YOUR ASSIGNMENT: Here the job is to return only the lines of the material, exactly, from the first one to the line with "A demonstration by".

COLLECTED DATA:
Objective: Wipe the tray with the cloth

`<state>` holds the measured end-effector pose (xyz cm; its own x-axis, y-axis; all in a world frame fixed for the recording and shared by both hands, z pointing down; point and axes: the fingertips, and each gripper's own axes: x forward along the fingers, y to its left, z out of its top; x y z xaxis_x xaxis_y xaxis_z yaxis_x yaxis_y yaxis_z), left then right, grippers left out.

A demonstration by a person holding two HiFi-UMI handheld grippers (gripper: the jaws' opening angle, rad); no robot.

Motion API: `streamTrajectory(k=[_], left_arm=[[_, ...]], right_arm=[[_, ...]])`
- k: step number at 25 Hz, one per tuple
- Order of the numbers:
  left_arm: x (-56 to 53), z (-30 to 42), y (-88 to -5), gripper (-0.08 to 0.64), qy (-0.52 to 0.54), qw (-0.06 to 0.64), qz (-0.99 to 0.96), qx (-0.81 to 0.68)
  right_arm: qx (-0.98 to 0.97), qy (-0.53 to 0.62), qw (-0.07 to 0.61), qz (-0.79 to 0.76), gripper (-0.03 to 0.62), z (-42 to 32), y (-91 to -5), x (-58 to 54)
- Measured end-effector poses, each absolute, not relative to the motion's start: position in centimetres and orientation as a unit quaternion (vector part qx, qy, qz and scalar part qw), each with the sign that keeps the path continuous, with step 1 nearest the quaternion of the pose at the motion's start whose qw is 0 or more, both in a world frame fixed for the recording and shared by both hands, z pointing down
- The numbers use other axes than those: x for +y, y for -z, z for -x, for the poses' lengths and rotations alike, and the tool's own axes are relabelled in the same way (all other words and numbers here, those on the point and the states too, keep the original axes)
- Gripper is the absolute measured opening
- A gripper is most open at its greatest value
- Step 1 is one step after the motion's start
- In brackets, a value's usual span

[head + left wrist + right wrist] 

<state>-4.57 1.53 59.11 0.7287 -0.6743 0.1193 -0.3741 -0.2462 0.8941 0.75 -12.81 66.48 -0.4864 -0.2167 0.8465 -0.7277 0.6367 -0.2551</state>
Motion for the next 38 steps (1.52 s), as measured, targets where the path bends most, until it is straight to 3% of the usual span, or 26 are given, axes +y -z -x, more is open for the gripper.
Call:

RESULT FOR THIS TASK:
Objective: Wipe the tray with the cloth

`<state>` holds the measured end-effector pose (xyz cm; its own x-axis, y-axis; all in a world frame fixed for the recording and shared by both hands, z pointing down; point and axes: the fingertips, and each gripper's own axes: x forward along the fingers, y to its left, z out of its top; x y z xaxis_x xaxis_y xaxis_z yaxis_x yaxis_y yaxis_z), left then right, grippers left out.

A demonstration by a person holding two HiFi-UMI handheld grippers (gripper: the jaws' opening angle, rad); no robot.

The work on the exercise is done.